Third and finally, I am very much concerned about the so called “new Human Rights” that we keep hearing about now especially from strong lobby groups that seem to have taken control of the United Nations and its agencies, largely with their bases in the Western Countries of Europe and America. Many of these so called Human Rights actually contradict the basic rights that we have all already agreed upon in the classical fundamental human rights of humanity.

The first and obvious example is where abortion is being presented as a right of the woman which the state must fund from public resources. The eyes are deliberately closed to the fact that every abortion entails the killing of an innocent human being. Every law that permits abortion simply means that your human life is sacred only when you can fight for yourself.
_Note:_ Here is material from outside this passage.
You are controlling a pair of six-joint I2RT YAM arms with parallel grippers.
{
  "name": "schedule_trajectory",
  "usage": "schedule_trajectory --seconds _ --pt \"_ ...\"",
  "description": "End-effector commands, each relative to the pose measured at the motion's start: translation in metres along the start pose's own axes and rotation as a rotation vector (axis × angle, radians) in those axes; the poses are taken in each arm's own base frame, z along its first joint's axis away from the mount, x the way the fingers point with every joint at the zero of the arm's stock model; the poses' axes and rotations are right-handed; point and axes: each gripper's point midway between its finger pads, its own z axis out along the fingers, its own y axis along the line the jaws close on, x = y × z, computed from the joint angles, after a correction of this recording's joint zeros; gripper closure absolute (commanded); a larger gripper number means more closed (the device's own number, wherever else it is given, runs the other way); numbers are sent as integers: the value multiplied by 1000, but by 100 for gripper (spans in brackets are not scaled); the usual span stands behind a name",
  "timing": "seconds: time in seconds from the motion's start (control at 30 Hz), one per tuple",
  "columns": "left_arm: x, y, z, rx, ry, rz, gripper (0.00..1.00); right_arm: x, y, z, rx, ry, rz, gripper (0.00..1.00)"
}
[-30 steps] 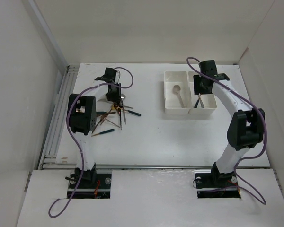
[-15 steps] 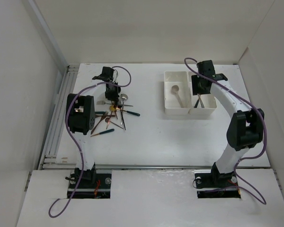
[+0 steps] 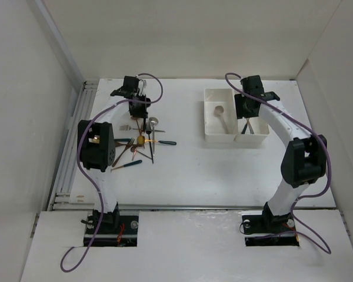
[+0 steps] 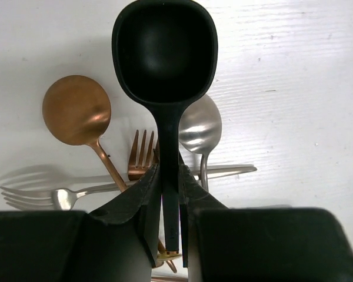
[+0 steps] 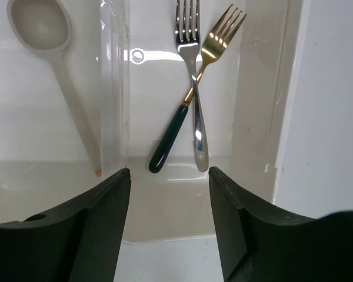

For as long as the modern world tolerates abortion as a right, we are simply denying with one hand what we are proclaiming with the other.

Similarly, issues of sexuality for example, homosexuality and same sex marriage are all now being proposed as “rights”. This has never been so until recent years. The responsibility for this lies with a small but powerful lobby doing all it can to impose these things on the whole of humanity. The criminal aspect of this exercise is that some of the rich nations are pressurizing poor countries to adopt these inhuman positions as a condition for help and assistance. Nigeria has no business giving in to these pressures because we have enough resources to feed our people. But I am not sure that there is an adequate clear vision in these matters. I suspect that many of those who attend big International meetings on our behalf are often very much unaware of the agenda behind many programmes that appear on the surface very positive and good. The tendency to use ambiguous terminology is often a way to deceive people into accepting things that they would not have accepted when presented bluntly. Thus expressions like “family planning”, “reproductive rights”, “safe motherhood” which are valid and wonderful on their own, often hide the gruesome crime of abortion, which is nothing less than the killing of innocent but defenseless human beings.

I believe our country should be strong enough to stand up to be counted and refuse to be led along a path that is at the end of the day not even for the good of humanity.

These are some of my thoughts and I wish your association God’s blessing.